The film's music was composed by Justin Prabhakaran and featured five songs. The album was released on 9 April 2017 through Yuvan Shankar Raja's U1 Records label.

Track list
| No. | Title | Lyrics | Singer(s) | Length |
|---|---|---|---|---|
| 1. | "Thondan Thondan" | Yugabharathi | Diwakar | 3:13 |
| 2. | "Chellakutti Joraa" | Vivek | Justin Prabhakaran, Prashanthini | 3:25 |
| 3. | "Poi Varavaa" | Yugabharathi | Sean Roldan | 4:31 |
| 4. | "Ettoorum Kekkum" | Yugabharathi | Pradeep Kumar | 4:08 |
| 5. | "Vaasamulla Poovaa" | Yugabharathi | Vaikom Vijayalakshmi, Daya Bijibal | 3:21 |
| Total length: |  |  |  | 18:38 |

== Release ==
The film had a theatrical release across Tamil Nadu on 26 May 2017, alongside Radha Mohan's Brindavanam, and earned mixed to negative reviews. The satellite rights of the film were sold to Zee Tamil. Baradwaj Rangan of Film Companion wrote "All of which would be okay...if there was a grain of good filmmaking.

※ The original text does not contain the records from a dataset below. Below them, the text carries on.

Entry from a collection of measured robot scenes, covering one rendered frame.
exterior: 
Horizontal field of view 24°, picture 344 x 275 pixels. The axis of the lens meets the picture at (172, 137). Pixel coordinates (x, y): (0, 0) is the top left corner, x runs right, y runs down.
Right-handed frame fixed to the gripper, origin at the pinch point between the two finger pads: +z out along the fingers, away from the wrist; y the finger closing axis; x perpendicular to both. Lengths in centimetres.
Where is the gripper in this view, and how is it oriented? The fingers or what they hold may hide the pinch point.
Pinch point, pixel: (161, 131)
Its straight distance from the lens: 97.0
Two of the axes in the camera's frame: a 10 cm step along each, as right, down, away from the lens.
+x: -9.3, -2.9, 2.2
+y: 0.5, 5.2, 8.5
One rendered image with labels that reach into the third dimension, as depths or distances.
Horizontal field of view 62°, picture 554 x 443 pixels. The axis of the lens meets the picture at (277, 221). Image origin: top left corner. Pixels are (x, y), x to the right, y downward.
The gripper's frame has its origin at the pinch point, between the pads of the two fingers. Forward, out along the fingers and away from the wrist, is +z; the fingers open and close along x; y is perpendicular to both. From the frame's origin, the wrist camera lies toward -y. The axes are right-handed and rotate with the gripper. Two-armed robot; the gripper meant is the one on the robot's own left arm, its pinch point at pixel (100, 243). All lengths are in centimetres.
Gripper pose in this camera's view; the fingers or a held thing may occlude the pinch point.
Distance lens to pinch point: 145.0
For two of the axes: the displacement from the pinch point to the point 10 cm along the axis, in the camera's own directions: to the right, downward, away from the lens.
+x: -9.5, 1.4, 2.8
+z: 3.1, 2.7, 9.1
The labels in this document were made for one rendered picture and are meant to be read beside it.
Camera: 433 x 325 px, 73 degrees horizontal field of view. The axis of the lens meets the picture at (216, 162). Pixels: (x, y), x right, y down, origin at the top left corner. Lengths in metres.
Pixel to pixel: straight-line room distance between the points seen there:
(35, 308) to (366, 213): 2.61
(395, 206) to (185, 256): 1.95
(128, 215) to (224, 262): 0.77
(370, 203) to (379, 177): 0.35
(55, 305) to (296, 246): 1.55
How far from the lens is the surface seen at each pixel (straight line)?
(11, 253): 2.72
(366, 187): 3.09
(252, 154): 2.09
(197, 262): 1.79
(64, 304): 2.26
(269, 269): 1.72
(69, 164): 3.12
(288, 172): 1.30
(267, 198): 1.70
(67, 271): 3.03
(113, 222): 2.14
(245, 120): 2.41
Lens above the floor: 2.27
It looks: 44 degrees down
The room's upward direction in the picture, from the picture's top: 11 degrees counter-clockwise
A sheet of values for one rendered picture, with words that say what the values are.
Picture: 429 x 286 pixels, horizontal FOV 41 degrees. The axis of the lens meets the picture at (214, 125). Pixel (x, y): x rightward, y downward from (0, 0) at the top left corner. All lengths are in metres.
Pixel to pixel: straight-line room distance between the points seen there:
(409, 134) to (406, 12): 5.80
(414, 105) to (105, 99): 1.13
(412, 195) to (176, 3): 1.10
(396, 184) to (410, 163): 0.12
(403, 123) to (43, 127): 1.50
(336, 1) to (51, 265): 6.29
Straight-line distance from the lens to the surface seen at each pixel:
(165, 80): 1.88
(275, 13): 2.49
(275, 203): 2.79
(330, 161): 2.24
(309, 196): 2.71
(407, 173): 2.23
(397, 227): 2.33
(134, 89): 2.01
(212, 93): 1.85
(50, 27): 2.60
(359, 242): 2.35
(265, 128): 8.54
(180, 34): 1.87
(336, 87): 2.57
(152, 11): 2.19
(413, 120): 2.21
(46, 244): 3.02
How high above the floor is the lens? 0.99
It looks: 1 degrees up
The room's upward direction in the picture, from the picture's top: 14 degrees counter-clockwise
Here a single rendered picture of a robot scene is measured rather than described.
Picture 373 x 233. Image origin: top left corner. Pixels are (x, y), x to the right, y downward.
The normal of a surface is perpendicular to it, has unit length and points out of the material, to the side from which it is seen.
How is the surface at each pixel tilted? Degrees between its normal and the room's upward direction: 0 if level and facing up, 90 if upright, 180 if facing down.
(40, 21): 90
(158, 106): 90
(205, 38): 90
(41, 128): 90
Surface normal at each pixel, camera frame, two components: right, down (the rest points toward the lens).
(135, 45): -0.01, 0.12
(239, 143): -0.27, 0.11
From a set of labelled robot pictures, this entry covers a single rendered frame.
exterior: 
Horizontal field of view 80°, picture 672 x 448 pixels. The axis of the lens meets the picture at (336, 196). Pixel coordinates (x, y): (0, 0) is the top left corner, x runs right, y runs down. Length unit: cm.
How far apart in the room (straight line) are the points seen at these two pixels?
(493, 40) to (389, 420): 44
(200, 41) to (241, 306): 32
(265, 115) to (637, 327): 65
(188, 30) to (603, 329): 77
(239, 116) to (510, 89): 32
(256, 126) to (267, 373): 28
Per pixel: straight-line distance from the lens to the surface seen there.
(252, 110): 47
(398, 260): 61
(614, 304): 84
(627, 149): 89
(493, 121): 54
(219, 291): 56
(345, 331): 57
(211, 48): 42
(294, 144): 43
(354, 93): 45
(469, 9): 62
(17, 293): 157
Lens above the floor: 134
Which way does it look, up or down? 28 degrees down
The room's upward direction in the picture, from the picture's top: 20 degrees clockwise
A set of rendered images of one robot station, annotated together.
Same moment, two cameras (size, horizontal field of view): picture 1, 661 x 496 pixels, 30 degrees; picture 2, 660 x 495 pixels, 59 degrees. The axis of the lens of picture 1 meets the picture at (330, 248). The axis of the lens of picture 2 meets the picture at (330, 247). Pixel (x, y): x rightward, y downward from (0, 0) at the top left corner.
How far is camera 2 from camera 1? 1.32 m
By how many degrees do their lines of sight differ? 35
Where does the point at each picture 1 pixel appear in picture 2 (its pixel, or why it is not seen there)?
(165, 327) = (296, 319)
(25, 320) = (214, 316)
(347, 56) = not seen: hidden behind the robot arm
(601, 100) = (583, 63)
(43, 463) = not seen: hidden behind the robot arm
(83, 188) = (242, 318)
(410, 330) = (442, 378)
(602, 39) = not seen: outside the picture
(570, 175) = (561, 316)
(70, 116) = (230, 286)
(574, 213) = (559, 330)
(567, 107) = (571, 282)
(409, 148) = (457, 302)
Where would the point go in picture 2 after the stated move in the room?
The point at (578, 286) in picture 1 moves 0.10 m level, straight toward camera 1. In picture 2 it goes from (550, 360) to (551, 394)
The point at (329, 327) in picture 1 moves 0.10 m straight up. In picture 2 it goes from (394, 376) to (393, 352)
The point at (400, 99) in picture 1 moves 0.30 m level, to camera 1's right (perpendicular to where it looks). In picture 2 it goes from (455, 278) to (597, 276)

But the utterly generic bring-down-the-bad-guy story is preposterous, and scenes go on and on."

==Reception==
Anupama Subramaniam of the Deccan Chronicle wrote Thondan is an "interesting film sans entertainment values" and "all is well and good, but things do become a bit self-righteous and annoying when a fictional film begins to give you lessons on ethics and morality". India Today's review stated that "Thondan is Samuthirakani's TED Talk in Tamil that runs for more than two hours", adding that it is "an uninteresting social commentary". On a positive note, film critic Santhosh Mathevan wrote, "Kani documents a lot of true events, and he also comes out with some real time and cinematic references in his screenplay." He also criticised, "Usually, the mercury level of preaching would always touch the peak of thermometer in every of Kani's movie. But, Thondan has let the mercury bulb burst, as the film seems to be a 138 minute-tight-pack of loads of moral values to teach." Sify.com stated the film was "filled with a plethora of messages in an over preachy tone". A critic from The New Indian Express wrote the film was "a basket of moral lectures", concluding "Thondan is what you feared would happen once Appa (2016) did as well as it did". Baradwaj Rangan rated the film 1 out of 5 and wrote, "As expected, actor and director Samuthirakani, delivers yet another sermon disguised as a movie". The film took a lukewarm opening at the Chennai box office and fared averagely commercially.